Work to be completed: Please write out exactly the lines of the data below from the line holding "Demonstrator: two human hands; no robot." through the line holding "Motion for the", and leave out the rest.

Collected material:
----------
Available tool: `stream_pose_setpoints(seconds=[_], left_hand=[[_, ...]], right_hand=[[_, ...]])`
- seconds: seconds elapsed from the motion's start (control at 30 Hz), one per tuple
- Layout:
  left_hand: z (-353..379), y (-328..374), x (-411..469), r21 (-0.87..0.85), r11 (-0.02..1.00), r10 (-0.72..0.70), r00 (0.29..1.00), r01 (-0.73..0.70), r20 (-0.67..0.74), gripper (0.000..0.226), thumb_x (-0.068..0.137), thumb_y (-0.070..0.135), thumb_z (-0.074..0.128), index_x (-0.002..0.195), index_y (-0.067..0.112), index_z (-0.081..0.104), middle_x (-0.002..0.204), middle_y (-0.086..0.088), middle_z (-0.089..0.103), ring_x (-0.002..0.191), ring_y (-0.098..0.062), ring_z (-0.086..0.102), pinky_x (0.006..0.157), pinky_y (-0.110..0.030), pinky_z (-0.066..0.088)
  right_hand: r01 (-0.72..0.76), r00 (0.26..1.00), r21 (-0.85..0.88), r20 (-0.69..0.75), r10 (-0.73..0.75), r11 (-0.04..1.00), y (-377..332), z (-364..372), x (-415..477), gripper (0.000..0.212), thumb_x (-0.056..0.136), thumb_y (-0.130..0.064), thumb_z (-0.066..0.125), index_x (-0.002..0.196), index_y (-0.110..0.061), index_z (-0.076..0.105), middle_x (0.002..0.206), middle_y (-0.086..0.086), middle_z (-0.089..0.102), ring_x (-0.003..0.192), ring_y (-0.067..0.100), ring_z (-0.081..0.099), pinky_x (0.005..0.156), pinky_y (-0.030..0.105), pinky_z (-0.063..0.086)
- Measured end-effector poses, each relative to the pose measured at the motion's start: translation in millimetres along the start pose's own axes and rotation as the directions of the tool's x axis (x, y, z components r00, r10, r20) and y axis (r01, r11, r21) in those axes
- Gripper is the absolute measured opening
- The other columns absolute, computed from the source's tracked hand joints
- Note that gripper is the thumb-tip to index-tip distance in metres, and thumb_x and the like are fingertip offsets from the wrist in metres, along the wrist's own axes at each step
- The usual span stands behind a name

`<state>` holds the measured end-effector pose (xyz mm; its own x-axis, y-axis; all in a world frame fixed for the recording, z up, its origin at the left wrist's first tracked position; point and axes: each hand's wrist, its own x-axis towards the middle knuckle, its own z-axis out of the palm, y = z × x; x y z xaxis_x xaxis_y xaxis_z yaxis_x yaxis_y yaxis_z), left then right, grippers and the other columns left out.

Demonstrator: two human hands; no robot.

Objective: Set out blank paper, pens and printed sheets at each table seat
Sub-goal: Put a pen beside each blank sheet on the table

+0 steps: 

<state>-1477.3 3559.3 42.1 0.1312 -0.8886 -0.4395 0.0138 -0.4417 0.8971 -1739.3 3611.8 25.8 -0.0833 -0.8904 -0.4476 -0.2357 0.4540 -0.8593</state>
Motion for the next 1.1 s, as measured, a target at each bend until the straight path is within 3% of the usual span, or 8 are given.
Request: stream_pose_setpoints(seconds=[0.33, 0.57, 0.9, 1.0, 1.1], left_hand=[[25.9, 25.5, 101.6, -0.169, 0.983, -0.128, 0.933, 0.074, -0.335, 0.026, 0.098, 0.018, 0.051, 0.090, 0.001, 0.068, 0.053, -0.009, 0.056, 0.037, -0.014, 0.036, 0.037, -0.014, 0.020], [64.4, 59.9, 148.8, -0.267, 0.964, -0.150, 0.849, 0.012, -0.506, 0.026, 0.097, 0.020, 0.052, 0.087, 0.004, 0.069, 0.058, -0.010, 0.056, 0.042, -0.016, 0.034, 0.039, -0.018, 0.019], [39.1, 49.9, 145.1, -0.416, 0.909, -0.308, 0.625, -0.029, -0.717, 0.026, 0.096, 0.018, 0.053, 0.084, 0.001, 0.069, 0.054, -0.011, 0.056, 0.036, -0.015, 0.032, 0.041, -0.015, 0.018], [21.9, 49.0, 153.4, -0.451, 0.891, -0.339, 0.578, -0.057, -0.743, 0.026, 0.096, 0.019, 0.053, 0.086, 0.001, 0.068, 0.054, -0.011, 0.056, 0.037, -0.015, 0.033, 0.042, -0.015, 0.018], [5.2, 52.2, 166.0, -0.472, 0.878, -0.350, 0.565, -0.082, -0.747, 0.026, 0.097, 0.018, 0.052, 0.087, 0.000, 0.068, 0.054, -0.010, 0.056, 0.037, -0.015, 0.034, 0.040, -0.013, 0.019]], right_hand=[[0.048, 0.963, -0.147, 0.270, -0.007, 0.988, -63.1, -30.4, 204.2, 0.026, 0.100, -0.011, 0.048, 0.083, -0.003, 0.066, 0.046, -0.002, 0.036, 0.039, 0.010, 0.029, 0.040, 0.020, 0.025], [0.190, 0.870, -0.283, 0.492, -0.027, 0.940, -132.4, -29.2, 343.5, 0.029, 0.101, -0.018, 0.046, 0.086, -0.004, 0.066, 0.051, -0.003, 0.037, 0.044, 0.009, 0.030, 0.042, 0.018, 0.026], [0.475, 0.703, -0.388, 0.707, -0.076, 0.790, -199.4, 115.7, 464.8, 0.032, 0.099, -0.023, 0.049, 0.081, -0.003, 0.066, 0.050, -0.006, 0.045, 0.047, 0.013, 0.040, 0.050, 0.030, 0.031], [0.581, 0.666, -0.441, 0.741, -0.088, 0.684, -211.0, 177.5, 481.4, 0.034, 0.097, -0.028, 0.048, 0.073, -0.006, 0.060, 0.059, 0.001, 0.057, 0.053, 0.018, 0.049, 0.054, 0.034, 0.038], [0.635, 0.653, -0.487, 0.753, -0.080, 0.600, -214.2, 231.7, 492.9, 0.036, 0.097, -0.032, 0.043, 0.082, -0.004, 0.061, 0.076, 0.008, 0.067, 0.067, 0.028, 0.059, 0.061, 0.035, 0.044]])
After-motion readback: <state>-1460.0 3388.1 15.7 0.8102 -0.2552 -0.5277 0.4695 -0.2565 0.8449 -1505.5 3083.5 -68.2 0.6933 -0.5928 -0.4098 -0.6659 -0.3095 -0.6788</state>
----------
Answer space:
Demonstrator: two human hands; no robot.

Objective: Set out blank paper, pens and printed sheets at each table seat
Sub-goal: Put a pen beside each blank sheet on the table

+0 steps: 

<state>-1477.3 3559.3 42.1 0.1312 -0.8886 -0.4395 0.0138 -0.4417 0.8971 -1739.3 3611.8 25.8 -0.0833 -0.8904 -0.4476 -0.2357 0.4540 -0.8593</state>
Motion for the next 1.1 s, as measured, a target at each bend until the straight path is within 3% of the usual span, or 8 are given.

This response is complete, and nothing else is pending.